— Exercise details —
Search through the entries for the word "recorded" and copy every line that has it.

[Source data]
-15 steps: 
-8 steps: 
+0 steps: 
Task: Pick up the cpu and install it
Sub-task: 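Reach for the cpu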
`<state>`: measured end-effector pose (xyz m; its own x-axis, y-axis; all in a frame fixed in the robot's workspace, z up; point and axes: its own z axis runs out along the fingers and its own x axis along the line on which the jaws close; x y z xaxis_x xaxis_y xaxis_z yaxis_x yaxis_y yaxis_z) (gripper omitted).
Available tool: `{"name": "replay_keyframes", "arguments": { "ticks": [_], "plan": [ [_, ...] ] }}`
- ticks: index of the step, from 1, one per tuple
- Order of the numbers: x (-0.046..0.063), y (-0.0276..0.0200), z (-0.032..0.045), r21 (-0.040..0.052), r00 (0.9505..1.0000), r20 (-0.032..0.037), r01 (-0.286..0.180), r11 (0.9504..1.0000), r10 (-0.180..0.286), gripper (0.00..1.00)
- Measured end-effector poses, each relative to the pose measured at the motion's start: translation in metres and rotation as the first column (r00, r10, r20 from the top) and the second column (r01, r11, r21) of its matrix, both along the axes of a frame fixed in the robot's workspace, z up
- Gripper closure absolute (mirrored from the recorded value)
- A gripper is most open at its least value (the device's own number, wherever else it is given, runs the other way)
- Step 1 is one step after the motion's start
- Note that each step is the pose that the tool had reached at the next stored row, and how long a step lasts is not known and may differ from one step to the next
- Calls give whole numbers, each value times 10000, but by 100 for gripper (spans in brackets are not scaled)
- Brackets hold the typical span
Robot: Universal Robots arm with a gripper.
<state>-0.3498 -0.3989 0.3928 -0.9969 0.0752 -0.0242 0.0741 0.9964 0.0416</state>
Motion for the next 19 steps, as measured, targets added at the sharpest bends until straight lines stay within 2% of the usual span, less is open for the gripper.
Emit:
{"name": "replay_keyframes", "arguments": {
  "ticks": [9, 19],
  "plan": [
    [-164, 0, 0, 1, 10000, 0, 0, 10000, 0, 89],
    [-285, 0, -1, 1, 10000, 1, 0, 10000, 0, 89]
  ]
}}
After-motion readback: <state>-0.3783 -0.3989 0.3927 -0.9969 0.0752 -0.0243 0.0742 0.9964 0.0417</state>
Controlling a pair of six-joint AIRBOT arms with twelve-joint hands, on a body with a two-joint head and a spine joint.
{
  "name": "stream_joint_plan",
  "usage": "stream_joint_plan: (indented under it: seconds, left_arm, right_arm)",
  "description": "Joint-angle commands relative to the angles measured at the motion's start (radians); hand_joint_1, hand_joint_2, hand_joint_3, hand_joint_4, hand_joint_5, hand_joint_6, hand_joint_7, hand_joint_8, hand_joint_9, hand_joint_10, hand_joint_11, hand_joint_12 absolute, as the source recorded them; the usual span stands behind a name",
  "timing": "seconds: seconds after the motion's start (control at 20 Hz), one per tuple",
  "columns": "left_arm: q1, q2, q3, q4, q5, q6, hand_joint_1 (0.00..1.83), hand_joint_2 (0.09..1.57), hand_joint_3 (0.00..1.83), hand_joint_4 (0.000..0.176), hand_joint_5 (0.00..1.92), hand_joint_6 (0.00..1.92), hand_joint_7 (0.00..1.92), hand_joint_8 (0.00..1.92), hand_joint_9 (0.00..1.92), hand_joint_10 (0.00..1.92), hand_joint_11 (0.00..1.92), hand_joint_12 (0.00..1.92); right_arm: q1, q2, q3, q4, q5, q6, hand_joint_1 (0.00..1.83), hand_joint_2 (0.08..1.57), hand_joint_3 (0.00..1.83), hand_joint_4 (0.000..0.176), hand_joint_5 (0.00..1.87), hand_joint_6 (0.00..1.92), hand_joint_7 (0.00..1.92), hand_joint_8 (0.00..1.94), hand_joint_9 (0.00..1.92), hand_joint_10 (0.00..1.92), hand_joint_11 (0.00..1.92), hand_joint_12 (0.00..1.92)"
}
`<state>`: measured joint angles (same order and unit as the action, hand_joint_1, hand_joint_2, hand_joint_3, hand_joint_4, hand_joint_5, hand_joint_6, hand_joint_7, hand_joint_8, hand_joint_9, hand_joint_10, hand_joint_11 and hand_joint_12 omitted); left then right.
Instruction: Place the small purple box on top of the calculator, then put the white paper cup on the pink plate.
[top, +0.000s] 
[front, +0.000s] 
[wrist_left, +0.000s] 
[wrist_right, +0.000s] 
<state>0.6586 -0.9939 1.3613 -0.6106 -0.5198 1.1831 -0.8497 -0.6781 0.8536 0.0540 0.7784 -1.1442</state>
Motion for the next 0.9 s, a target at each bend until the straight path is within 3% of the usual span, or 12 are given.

— Output for this task —
- Gripper closure absolute (mirrored from the recorded value)
  "description": "Joint-angle commands relative to the angles measured at the motion's start (radians); hand_joint_1, hand_joint_2, hand_joint_3, hand_joint_4, hand_joint_5, hand_joint_6, hand_joint_7, hand_joint_8, hand_joint_9, hand_joint_10, hand_joint_11, hand_joint_12 absolute, as the source recorded them; the usual span stands behind a name",

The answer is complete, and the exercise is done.